Write out the stretch of lines below that begins at the line with "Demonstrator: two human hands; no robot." and ends at the line with "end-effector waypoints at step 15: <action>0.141", including both, exactly as given and nothing more.

______________________________

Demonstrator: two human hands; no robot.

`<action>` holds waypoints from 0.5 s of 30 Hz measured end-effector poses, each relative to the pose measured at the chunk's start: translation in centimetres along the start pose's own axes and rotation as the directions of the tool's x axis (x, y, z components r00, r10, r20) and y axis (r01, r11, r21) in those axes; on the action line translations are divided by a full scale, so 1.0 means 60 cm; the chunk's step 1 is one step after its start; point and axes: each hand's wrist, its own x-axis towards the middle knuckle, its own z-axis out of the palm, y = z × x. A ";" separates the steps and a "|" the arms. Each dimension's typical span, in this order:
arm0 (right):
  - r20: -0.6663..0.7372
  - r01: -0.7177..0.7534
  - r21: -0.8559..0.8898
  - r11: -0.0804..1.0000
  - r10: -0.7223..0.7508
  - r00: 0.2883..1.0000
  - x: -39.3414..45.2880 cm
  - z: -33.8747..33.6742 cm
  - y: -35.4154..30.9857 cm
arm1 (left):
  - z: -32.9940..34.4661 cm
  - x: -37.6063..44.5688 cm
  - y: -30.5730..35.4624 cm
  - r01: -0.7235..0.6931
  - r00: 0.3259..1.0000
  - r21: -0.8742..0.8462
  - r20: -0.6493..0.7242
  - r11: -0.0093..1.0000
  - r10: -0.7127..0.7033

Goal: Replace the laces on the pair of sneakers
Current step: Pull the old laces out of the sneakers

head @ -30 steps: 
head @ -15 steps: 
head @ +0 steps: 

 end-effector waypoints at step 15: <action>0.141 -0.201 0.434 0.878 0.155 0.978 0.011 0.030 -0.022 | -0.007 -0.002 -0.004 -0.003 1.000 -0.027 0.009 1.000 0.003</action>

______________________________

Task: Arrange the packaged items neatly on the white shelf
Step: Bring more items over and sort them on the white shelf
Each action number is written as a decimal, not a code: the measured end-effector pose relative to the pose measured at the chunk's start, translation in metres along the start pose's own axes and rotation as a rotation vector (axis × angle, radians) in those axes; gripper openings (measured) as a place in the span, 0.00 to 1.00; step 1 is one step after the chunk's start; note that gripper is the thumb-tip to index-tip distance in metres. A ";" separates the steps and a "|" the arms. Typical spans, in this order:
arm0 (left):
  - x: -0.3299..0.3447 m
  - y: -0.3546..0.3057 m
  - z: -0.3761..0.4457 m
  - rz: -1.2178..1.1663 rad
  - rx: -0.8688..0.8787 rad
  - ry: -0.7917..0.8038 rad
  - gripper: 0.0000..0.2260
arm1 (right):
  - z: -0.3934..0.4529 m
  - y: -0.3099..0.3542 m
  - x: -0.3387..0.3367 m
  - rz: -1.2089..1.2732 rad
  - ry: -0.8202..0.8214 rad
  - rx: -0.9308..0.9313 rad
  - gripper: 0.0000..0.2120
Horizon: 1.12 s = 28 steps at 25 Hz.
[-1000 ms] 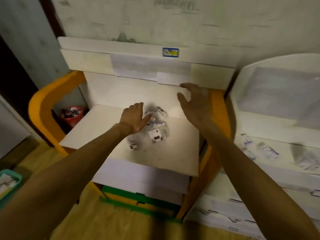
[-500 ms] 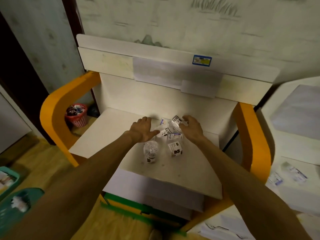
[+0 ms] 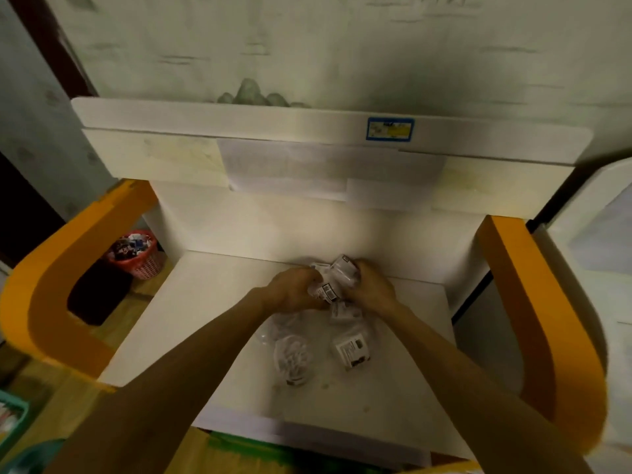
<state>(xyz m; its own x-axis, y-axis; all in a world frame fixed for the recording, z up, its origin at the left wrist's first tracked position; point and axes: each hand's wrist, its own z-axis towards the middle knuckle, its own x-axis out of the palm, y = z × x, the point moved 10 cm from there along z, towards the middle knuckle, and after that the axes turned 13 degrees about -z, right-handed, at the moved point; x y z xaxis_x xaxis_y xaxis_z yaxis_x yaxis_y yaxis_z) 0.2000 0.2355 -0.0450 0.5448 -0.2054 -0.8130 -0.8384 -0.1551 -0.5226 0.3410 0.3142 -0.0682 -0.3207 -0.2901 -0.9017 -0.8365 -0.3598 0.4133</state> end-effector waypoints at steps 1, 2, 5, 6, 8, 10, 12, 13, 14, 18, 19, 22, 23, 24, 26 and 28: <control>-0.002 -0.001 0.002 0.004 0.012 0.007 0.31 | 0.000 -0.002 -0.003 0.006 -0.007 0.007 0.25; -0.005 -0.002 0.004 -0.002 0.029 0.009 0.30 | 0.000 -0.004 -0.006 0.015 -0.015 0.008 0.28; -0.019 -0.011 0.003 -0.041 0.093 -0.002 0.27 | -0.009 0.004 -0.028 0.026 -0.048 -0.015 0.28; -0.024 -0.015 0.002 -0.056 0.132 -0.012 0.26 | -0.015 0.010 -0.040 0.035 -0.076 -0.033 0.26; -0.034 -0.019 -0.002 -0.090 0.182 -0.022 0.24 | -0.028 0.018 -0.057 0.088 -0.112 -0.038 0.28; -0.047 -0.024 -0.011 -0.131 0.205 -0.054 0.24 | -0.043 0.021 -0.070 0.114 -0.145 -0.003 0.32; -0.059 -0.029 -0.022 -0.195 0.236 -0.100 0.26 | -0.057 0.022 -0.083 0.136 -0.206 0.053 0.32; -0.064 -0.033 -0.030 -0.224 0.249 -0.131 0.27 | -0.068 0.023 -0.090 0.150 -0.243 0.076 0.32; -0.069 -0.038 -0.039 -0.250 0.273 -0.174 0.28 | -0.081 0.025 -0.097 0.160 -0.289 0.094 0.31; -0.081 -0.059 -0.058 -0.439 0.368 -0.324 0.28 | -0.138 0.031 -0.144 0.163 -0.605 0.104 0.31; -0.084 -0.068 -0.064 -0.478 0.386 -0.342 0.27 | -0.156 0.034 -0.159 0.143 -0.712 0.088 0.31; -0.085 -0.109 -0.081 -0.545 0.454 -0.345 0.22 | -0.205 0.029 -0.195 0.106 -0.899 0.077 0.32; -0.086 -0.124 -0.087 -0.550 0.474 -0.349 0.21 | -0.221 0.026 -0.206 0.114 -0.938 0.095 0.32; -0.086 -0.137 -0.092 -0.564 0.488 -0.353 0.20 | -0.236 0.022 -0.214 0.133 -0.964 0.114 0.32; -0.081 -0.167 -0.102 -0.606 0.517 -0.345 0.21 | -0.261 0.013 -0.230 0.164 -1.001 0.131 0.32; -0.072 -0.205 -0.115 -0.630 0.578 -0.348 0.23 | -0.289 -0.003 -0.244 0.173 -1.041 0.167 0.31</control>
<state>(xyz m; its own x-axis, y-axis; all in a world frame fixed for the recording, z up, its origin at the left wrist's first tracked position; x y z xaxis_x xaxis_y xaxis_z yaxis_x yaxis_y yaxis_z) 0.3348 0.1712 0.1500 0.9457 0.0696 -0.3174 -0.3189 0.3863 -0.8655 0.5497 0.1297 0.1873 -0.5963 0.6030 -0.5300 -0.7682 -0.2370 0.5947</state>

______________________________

> Reply to the task:
Demonstrator: two human hands; no robot.

`<action>` holds waypoints from 0.5 s of 30 Hz measured end-effector poses, each relative to the pose measured at the chunk's start: translation in centimetres along the start pose's own axes and rotation as the directions of the tool's x axis (x, y, z components r00, r10, r20) and y axis (r01, r11, r21) in those axes; on the action line translations are divided by a full scale, so 1.0 means 60 cm; the chunk's step 1 is one step after its start; point and axes: each hand's wrist, its own x-axis towards the middle knuckle, its own z-axis out of the palm, y = z × x. A ";" separates the steps and a "|" the arms. Each dimension's typical span, in this order:
arm0 (right):
  - r20: -0.6663..0.7372
  - r01: -0.7177..0.7534
  - r21: -0.8559..0.8898
  - r11: -0.0804..1.0000
  - r10: -0.7223..0.7508
  - r00: 0.2883..1.0000
  - x: -39.3414..45.2880 cm
  - z: -33.8747..33.6742 cm
  - y: -35.4154..30.9857 cm
arm1 (left):
  - z: -32.9940..34.4661 cm
  - x: -37.6063..44.5688 cm
  - y: -30.5730..35.4624 cm
  - r01: -0.7235..0.6931
  - r00: 0.3259..1.0000
  - r21: -0.8742..0.8462
  - r20: -0.6493..0.7242
  - r11: -0.0093..1.0000
  - r10: -0.7127..0.7033

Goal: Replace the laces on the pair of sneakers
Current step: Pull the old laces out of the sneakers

head @ -30 steps: 
head @ -15 steps: 
head @ +0 steps: 

 end-effector waypoints at step 15: <action>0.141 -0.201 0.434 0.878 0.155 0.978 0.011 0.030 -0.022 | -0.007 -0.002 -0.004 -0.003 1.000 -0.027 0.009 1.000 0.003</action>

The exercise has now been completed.